En Moncloa barajan la posibilidad de que se someta a una cuestión de confianza. En principio, la ganaría con su actual mayoría parlamentaria y se erigiría en el héroe de la “resistencia” ante la llegada de la “derecha” al poder. Una maniobra populista a lo Chávez y un arranque de la campaña catalana y, en especial, de las elecciones europeas en las que hasta Tezanos vaticina un histórico derrumbe del PSOE. Porque, más allá del lacrimógeno y amilbarado lamento por la investigación a su mujer, a Sánchez le preocupa su futuro electoral, más negro que la boca de un lobo.

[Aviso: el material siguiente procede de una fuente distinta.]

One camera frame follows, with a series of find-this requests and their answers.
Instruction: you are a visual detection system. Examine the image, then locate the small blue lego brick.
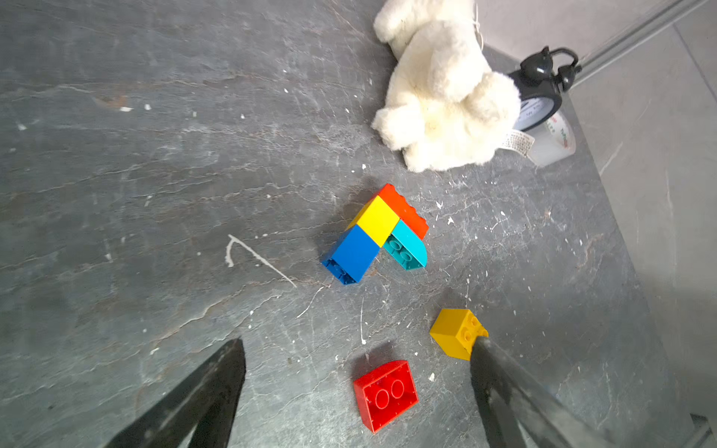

Con esa victoria de la cuestión de confianza, Pedro Sánchez busca “volver” al tablero político cual el Cid Campeador. Para ganar después de muerto; más bien, suicidado políticamente. Pero, en realidad, nadie sabe lo que trama el presidente del Gobierno. Pero todos saben que busca reforzar su poder, deteriorado por la corrupción de las mascarillas, por los turbios tejemanejes de su mujer y sus muchas cesiones a los separatistas y proetarras que no le dejan pisar la calle. Porque allí donde va, es abucheado por los españoles. Lo que busca, en fin, es salir airosamente del atolladero en el que se ha metido él solito por amarrar el poder a toda costa. Y en eso está: en seguir amarrando el poder a toda costa. Y, como suele, despreciando las reglas democráticas. Desde el populismo más totalitario.